The trial of former Director-General of the National Signals Bureau (NSB), Kwabena Adu-Boahen, and three others began today with the prosecution calling its first witness, Frank Anane Dekpey, an errand boy to Adu-Boahene.
The foremer taxi driver told the court that he knows all three accused person from Cedar Mountain Chapel International, the East Legon branch of the Assemblies of God, Ghana.
Mr. Adu-Boahene is before the court together with wife, Angela Adjei-Boateng and two others for allegedly stealing GHc49.1 million from the state in a purported deal to procure a cybersecurity system for the country.
The two, together with Mildred Donkor and Advantage Solutions Limited are facing 11 counts of conspiracy to commit crime, stealing, using public office for profit, money laundering and causing financial loss to the state.
The prosecution’s first witness led in his evidence in Chief by Deputy Attorney General, Dr. Justice Srem-Sai, told the court that Mildred Donkor often sent him to deposit or withdraw money at UMB Bank or Stanbic Bank to be given to Adu-Boahene.
He said he usually sent the money to Adu-Boahene in his office near Metro TV in Labone.
“I used to collect money from the Labone branch of UMB bank.

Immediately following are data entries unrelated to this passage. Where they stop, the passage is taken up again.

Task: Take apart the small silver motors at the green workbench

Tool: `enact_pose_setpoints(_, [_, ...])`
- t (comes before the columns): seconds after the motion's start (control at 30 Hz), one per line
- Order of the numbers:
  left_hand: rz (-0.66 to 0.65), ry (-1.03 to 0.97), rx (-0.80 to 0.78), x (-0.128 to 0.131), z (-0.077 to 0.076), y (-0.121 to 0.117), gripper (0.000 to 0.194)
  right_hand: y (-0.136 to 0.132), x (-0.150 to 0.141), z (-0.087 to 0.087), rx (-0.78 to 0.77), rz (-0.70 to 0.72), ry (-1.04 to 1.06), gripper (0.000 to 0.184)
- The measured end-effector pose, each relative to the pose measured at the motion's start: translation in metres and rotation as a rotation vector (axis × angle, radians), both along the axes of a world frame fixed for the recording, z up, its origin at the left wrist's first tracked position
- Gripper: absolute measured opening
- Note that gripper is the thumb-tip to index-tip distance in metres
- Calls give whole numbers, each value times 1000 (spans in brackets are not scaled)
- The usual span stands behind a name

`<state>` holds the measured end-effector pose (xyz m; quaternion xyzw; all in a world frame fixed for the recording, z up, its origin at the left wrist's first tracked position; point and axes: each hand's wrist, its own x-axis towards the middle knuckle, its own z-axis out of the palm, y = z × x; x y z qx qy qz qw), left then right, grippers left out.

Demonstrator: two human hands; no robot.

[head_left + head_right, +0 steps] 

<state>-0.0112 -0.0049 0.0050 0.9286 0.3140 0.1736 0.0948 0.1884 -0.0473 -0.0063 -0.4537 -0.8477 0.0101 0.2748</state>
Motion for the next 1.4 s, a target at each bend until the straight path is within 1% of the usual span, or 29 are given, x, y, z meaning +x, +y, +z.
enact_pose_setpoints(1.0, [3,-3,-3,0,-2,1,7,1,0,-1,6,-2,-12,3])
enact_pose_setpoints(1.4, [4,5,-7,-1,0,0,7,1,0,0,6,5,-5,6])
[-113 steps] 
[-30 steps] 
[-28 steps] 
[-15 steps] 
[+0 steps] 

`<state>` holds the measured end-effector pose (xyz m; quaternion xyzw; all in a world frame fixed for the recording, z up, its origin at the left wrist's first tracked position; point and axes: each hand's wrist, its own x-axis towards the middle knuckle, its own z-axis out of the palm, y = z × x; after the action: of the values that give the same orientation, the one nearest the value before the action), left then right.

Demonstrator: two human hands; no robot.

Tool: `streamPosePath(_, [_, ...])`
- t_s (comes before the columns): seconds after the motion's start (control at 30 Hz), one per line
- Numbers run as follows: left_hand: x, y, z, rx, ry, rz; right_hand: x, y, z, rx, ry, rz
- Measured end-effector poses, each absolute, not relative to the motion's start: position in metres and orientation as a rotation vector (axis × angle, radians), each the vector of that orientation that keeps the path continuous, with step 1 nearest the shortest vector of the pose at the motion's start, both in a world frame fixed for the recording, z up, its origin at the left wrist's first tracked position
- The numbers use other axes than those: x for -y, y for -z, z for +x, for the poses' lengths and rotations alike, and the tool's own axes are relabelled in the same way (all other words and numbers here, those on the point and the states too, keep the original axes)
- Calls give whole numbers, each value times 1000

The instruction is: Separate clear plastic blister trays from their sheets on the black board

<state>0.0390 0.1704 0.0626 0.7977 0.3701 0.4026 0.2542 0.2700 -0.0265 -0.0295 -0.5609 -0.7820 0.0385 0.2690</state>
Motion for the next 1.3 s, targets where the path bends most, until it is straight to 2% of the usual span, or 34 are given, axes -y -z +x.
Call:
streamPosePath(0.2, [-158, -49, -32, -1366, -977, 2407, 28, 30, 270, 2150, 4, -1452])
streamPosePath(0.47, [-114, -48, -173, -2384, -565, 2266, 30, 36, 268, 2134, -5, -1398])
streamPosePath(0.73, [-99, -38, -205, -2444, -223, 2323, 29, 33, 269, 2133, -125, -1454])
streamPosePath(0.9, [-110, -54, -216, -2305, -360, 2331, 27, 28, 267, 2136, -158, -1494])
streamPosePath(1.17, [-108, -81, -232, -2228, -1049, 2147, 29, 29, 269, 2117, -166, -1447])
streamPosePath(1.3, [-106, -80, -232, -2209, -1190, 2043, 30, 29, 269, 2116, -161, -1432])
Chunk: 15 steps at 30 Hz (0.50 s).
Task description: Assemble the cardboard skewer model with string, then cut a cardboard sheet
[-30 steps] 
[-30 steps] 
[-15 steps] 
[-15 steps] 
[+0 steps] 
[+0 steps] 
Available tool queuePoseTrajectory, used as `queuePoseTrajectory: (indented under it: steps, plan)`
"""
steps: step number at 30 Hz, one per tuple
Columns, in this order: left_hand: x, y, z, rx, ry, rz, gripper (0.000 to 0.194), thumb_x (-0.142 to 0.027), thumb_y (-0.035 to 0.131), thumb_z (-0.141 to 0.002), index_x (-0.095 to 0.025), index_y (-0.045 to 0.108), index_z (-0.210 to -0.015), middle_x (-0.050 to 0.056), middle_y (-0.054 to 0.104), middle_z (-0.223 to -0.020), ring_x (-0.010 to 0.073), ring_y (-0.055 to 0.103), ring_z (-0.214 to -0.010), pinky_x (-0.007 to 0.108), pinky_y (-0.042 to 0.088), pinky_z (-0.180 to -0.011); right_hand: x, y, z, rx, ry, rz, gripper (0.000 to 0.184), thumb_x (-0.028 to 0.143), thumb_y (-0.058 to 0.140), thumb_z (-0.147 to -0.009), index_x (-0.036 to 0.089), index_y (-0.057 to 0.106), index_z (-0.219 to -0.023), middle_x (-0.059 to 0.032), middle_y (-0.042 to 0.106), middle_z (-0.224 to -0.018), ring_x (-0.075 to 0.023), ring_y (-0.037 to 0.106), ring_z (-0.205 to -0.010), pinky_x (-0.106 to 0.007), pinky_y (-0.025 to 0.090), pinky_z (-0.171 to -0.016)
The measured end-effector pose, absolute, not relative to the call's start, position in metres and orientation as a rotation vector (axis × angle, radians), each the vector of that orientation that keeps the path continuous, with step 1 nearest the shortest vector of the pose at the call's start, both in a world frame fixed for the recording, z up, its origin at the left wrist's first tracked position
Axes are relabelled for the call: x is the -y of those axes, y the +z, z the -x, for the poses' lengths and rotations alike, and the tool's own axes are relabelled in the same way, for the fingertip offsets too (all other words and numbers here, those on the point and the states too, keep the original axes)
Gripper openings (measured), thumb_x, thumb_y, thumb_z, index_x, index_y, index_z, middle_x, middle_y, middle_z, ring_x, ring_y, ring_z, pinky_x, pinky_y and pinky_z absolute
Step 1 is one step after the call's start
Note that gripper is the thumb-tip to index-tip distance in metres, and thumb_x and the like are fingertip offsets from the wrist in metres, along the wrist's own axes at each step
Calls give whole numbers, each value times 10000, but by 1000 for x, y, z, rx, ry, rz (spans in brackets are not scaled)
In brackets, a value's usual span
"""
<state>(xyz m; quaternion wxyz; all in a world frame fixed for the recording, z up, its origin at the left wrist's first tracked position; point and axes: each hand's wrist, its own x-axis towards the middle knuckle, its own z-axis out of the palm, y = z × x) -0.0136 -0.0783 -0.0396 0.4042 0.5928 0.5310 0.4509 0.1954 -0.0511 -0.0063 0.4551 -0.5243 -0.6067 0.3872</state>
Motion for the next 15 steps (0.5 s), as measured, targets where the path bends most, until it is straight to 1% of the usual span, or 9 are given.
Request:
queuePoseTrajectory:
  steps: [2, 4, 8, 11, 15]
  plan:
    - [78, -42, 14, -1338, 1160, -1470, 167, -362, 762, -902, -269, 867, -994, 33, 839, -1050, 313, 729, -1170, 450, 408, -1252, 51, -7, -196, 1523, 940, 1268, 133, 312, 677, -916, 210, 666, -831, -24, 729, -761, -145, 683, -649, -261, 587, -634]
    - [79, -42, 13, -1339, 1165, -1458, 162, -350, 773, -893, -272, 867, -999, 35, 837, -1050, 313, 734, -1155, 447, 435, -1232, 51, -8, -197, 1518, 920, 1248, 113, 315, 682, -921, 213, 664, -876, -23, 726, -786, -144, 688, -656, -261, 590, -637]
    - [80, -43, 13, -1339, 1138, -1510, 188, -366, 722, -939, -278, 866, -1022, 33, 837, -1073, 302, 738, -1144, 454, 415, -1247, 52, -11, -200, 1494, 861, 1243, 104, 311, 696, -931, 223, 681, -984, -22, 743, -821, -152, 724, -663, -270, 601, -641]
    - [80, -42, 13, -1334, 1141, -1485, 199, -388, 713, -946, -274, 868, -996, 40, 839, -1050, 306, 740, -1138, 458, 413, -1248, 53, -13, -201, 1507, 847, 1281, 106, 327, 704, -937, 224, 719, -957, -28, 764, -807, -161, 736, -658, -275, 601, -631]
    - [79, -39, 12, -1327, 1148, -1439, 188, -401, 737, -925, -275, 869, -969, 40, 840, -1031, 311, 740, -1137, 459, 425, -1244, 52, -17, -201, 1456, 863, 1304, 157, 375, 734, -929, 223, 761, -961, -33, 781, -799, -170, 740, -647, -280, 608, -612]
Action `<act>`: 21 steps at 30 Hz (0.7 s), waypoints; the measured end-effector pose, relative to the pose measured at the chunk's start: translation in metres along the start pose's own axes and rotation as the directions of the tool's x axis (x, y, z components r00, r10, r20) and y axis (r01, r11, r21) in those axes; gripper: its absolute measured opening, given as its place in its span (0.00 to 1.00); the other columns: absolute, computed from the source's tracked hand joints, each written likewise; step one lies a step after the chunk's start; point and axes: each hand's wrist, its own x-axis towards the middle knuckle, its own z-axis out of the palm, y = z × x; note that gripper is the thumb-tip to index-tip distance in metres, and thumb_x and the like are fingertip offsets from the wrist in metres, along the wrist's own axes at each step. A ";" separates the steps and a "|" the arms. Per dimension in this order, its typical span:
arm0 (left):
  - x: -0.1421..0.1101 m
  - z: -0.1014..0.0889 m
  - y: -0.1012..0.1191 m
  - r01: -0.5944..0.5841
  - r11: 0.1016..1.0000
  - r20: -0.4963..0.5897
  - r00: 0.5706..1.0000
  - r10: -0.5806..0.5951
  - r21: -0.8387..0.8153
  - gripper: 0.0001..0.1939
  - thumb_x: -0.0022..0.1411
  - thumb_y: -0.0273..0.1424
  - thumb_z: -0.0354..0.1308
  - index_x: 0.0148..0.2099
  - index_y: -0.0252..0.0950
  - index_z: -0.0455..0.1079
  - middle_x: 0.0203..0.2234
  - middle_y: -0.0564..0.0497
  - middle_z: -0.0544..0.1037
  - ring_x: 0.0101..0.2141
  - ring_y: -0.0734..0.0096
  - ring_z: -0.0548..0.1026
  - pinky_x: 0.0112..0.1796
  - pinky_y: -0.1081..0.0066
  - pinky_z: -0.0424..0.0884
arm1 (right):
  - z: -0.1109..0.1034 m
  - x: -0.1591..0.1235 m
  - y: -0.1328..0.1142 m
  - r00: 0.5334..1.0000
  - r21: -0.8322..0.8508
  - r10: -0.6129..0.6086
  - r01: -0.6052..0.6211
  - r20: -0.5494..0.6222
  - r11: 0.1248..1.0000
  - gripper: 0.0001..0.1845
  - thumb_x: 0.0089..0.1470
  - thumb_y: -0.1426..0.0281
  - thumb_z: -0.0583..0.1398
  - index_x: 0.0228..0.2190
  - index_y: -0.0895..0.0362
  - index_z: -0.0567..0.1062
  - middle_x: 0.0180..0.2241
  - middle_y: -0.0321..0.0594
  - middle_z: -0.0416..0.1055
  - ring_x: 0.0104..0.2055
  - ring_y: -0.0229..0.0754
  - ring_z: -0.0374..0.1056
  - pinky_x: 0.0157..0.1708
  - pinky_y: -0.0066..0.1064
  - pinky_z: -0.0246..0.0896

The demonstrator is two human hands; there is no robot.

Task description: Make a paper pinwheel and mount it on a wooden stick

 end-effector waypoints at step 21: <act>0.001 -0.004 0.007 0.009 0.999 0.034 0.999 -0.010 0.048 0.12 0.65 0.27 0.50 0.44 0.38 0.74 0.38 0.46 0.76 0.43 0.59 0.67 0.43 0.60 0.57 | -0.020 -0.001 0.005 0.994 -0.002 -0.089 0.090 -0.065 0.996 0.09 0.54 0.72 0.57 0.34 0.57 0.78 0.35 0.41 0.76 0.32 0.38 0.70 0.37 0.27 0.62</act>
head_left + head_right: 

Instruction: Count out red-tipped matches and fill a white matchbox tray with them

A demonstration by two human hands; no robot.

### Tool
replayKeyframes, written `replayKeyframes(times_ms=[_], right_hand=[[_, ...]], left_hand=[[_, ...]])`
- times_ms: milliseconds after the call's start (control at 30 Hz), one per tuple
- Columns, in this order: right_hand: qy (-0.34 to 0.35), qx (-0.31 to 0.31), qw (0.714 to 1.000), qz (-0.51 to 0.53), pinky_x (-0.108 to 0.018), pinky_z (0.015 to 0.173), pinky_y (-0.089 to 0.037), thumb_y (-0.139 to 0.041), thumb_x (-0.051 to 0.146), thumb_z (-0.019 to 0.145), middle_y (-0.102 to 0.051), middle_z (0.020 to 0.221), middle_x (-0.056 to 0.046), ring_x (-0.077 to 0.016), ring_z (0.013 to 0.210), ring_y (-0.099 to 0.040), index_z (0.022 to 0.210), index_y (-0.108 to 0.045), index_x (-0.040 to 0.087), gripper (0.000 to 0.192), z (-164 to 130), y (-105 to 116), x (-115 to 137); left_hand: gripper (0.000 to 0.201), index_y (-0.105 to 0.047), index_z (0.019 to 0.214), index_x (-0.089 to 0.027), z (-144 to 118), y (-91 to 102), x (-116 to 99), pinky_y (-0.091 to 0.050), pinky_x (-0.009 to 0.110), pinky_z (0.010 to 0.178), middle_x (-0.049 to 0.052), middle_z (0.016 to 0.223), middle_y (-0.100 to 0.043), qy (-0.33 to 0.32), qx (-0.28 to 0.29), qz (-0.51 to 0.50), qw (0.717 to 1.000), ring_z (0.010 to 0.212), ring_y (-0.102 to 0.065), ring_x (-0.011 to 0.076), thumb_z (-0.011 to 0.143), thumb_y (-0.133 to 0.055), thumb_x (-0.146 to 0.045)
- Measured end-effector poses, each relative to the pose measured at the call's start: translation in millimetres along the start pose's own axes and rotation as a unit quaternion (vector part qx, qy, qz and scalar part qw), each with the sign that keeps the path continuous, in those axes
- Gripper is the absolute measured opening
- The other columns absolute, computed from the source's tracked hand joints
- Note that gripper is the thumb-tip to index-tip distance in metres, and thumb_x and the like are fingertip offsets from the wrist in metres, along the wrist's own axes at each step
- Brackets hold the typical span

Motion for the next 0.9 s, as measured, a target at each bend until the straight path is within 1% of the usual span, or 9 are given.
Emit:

I also make deposits and withdrawals from the airport branch of Stanbic bank on the instructions of A3 (Donkor),” Dekpey told the court.
He said he either took the monies he withdrew from these banks to Adu-Boahene or Donkor.
“I do not recall ever sending the monies I withdrew to A2 (Angela Adjei-Boateng),” he said.
He said in many of the instances, the cheques given to him by Donkor were sealed in an envelope and she would then direct him to a specific member of the bank’s staff who got the cheques cashed.
“I usually went to the bank with big “Ghana Must Go” bags. The exact amounts which I withdrew were never disclosed to me. Each time I went to the banks, the bank staff gave me a receipt to write my name, telephone number and append my signature,” he added.